Alimentary Canal

Cards (35)

  • ALIMENTARY CANAL: a long tube which runs from the mouth to the anus. It is part of the Digestive System. 
  • MOUTH: Food is ingested using the teeth, lips, and tongue. The teeth then bite or grind the food into smaller pieces increasing the surface area.
    The tongue mixes the food with saliva and forms it into BOLUS. 
  • Saliva is made in the salivary glands. It is a mixture of water, mucus and the enzyme AMYLASE.
  • The water in saliva helps to dissolve substances in the food. The mucus helps bring together the chewed food to form BOLUS and lubricates it.
  • AMYLASE in saliva begins to digest starch in the food to maltose.
  • OESOPHAGUS: the tube behind the trachea which takes food down to the stomach. 
  • EPIGLOTTIS: a piece of cartilage that covers entrance to the trachea. It stops food from going into the lungs.
  • SPHINCTER MUSCLE: a ring of muscle which is the entrance to the stomach from the oesophagus. This muscle relaxes to let the food pass into the stomach. 
  • STOMACH: it has strong, muscular walls. The muscles contract and relax to churn the food and mix it with the enzymes and mucus. The mixture is called CHYME.
  • The stomach wall contains GOBLET CELLS which secrete mucus. It also contains other cells which produce PROTEASE and others which make HYDROCHLORIC ACID. 
  • PEPSIN in the stomach digests proteins by breaking them down into POLYPEPTIDES. Pepsin works best in acidic conditions.
  • HYDROCHLORIC ACID is useful in the stomach for 2 reasons:
    • helps to protect you from harmful microorganisms that may be in the food, by denaturing enzymes in them. (it kills bacteria)
    • creates an environment for the enzyme PEPSIN to work well
  • The stomach can store food for one or two hours. 
  • THE SMALL INTESTINE: the part of the Alimentary Canal which is between the stomach and colon. It is about 5m long.
  • DUODENUM: part of the small intestine near the stomach
  • ILEUM: part of the small intestine near the large intestine
  • PANCREATIC JUICE: a fluid made by the pancreas that flows along the pancreatic duct to secrete to the small intestine.
  • PANCREATIC JUICE contains many enzymes, including amylase, protease and lipase. Amylase breaks down starch to maltose. 
  • TRYPSIN is a protease which breaks down proteins to polypeptides in pancreatic juice.
  • LIPASE breaks down fats (lipids) to fatty acids and glycerol. 
  • BILE: a yellowish green, alkaline, watery liquid, which helps to neutralise the acidic mixture from the stomach.
  • BILE is made in the LIVER, and then stored in the GALL BLADDER.
  • BILE: flows to the small intestine along the BILE DUCT.
  • BILE does not contain any enzymes, but helps to digest fats.
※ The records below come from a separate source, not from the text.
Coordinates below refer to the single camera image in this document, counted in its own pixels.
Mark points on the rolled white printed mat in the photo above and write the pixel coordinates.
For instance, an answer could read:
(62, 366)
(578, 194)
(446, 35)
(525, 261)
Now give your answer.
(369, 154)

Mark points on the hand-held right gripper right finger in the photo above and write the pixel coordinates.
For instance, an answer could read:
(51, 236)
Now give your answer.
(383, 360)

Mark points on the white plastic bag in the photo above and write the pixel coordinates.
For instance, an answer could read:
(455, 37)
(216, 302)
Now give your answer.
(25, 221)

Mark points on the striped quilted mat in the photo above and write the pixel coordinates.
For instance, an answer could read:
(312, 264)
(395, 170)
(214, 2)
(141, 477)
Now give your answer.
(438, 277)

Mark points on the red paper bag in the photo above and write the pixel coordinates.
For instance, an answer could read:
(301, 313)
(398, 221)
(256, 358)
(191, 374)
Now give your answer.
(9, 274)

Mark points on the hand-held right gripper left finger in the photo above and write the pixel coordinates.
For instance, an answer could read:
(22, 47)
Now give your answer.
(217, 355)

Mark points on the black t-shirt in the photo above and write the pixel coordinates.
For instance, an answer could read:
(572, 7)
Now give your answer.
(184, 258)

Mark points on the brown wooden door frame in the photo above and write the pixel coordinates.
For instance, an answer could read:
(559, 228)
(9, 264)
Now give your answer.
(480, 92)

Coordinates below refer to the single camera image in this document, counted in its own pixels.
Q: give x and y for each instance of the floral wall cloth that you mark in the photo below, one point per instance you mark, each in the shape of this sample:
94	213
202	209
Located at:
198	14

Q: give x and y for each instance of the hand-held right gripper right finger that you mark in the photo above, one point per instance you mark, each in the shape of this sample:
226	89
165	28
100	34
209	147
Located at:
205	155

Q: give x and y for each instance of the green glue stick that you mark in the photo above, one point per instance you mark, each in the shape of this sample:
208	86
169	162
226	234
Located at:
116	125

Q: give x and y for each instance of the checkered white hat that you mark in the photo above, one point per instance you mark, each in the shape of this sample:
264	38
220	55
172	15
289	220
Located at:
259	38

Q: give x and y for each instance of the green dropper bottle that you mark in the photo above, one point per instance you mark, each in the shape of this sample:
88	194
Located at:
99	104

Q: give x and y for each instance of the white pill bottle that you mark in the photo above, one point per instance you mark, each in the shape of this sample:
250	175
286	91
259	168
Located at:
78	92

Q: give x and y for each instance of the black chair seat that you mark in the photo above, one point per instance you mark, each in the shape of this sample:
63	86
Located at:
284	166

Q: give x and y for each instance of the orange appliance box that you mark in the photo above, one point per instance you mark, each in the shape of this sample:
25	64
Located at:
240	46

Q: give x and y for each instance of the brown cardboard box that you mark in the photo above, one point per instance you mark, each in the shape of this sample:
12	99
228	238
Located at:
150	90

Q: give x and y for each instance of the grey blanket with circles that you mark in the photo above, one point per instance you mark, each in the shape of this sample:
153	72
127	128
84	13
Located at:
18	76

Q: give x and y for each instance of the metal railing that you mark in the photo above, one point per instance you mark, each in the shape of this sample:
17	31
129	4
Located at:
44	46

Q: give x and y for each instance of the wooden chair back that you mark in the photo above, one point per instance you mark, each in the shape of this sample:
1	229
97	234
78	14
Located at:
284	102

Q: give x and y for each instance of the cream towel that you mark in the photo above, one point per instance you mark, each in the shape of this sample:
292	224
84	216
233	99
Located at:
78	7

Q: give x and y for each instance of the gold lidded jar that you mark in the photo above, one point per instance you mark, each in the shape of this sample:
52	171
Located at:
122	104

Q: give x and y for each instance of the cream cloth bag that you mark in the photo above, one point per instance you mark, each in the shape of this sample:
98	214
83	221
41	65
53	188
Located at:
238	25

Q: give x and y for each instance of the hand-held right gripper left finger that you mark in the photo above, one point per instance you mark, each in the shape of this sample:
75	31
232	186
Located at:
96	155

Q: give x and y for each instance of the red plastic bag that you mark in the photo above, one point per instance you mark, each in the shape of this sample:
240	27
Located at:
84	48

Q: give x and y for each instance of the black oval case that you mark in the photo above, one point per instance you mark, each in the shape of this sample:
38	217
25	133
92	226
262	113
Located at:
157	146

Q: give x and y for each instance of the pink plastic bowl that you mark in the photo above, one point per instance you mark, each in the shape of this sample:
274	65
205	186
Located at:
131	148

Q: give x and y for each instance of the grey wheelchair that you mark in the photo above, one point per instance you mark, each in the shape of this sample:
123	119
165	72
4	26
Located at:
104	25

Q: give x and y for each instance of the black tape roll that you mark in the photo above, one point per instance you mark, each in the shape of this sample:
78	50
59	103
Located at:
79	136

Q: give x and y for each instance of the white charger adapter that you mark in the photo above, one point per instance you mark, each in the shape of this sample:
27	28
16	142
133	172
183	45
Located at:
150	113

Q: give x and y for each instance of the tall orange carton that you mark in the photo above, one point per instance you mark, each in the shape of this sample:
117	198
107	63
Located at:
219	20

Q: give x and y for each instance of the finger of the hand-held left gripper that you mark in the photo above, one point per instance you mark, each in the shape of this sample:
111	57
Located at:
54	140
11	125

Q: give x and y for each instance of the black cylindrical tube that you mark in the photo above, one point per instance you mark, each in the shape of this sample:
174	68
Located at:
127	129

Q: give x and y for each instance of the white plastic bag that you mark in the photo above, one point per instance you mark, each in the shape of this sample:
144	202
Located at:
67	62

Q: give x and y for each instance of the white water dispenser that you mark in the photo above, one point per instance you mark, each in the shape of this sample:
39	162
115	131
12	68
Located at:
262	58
It does this by breaking down large drops of fats into small ones. 
  • BILE increases the surface area of fats, making it easier for the lipase in the pancreatic juice to digest fats into fatty acids and glycerol. This is called EMULSIFICATION and it is done by the salts in the bile called BILE SALTS. 
  • VILLI: tiny projections lining the inner walls of the small intestine. They also create enzymes.
  • VILLI create these enzymes:
    • MALTASE: breaks down maltose to glucose
    • PROTEASE: finishes breaking down any polypeptides into amino acids
    • LIPASES: completes the breakdown of fats into fatty acids and glycerol
  • ABSORPTION: once the enzymes are done breaking down the larger molecules, the smaller molecules are small enough to pass through the wall of the small intestine and into the blood. 
  • VILLI help increase ABSORPTION as the tiny projections create a larger surface area to absorb the small molecules.
  • THE LARGE INTESTINE: the undigested food which are not absorbed in the small intestine travels down the colon. In the colon, more water and salt are absorbed, but less water is absorbed in the large intestine compared to the small intestine.
  • COLON: the upper part of the large intestine
  • RECTUM: the lower part of the large intestine
  • By the time the food reaches the last part of the large intestine called the RECTUM, most of the substances which can be absorbed have gone into the blood.
    All that remains is indigestible food, bacteria, and some dead cells from the inside of the alimentary canal called faeces.
  • ASSIMILATION: after the small molecules have been absorbed into the blood in the villi, the nutrients are taken into the liver. The liver processes some of them, before they go any further. Some of these nutrients can be broken down, some converted into other substances, some stored and some unchanged. 
  • ASSIMILATION: After the liver, the nutrients are dissolved in the blood plasma. They are then taken to other parts of the body where they may become assimilated as part of a cell.